Earlier this year – my experience within the same Ministry of Health was more close to my true status. The senior officer (a different person) was humble and ultimately delivered – effectively to make amends. To me, that experience happened at the higher level of management.  

But it takes time for this experience to be felt at the lower levels.

The Common Election Promise by President Sirisena is that he was the Common Opposition candidate. The need in Sri Lanka is thus recognized to be deeper than Tamil-Sinhalese ethnic issue and its Sinhalese parallel of UNP-SLFP party issue. When we are habitually subjective despite knowing that someone else is getting hurt by the exercise of subjective powers and we do not address the problem it becomes a wrong. Wrong effects confirm wrong causes. Where decisions are made in Administration using majority rule – the make up of the group needs to be Equally distributed. Where this is not possible – the leader has the responsibility to use existing policy / law and not majority opinion. Such approach would result in or confirm good governance.

Now that decisions have been made without this rule being adhered to – the outcomes of leaders have become Public. The current need for Sri Lanka  is to become independent of Subjective powers when producing outcomes visible to the Global Community. Once we become global the outcomes we produce must stand on their own rights.

I consider myself to be a global citizen. Hence my complete acceptance of the Order of thought in the above legal decision followed by application of these principles and pathways in other areas of my current life. But those who are desiring more fights – so that they could show their cleverness – are likely to oppose this move towards Common Opposition. This move in fact restores the Tamil Community’s earned status as an Equal Opposition. In other words the Political confirmation through the 1977 Election outcomes is now confirmed in real terms without direct participation of  Tamil Political groups.

In his Public Response to fellow Australian senior Mr. HLD Mahindapala, a young Tamil – Mr. Vallipuram Kanthaiya states:

[The person who benefited the most and was worst affected by the destruction of the LTTE is none other than our former president Mahinda Rajapaksa. He benefitted in the 2010 election because people considered him as the one who defeated the LTTE and in 2015 he lost because people forgot the LTTE, and considered him as the one who built the Hambantota Harbour and the Mattale Airport.
Perhaps Mahinda Rajapaksa could have won the 2015 presidential election if he had put up mega size cutouts of Prabhakaran (not Mr. Prabhakaran) with a caption below, “Do you still remember this person?” Unfortunately, Mr. Rajapaksa put up his own mega cutouts with his typical smile which everyone hated, and he lost the presidential election. So the theory is this. We need the LTTE, Prabhakaran and the Tamil Diaspora to entertain people.]

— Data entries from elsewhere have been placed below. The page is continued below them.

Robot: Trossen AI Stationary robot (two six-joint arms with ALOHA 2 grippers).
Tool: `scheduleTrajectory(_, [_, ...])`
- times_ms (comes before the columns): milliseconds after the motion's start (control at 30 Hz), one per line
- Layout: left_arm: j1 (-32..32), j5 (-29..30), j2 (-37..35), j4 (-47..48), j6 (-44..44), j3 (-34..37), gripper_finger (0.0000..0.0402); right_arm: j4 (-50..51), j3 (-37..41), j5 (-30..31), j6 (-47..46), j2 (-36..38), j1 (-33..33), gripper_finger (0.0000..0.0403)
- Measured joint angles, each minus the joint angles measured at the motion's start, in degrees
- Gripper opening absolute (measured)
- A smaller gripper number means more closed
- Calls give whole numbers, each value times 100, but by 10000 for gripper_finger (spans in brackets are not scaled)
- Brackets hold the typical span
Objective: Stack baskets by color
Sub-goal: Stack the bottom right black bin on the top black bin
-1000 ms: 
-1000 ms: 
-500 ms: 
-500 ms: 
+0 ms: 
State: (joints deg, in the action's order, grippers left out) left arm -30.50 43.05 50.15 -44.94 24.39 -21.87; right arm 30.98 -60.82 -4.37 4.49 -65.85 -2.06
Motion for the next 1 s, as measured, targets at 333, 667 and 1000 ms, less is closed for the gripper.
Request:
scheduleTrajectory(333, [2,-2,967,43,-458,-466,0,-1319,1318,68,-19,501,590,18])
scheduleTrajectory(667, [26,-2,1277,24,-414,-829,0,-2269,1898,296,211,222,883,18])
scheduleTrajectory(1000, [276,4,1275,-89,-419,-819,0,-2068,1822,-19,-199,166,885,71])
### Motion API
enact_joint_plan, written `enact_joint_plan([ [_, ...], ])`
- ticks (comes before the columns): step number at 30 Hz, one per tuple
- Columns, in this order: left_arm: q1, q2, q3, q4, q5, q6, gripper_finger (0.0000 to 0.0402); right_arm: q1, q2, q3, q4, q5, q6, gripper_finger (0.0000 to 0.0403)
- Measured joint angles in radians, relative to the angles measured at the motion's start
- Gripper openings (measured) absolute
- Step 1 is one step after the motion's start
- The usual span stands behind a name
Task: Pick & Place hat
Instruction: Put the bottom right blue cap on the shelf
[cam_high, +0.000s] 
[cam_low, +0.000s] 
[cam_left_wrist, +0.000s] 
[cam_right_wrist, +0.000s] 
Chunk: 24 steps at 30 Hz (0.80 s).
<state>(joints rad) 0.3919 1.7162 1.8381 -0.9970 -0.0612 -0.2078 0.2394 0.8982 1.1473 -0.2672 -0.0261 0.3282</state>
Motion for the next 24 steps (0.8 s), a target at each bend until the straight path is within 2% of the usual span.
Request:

By the two major political parties losing their particular identity – they have facilitated the Tamil Opposition to be visible and not forgotten in the average Sinhalese mind. This is the parallel of having LTTE Leader Prabhakaran’s cutouts as suggested above. This would happen again and again when the Common Tamil is more genuine in self-governance than the Common Sinhalese.  A genuine self-governing citizen would influence the balance of Equality in a multicultural society – so that the outcomes the nation produces are independently usable by the Global Community in which membership is only through the independent mind.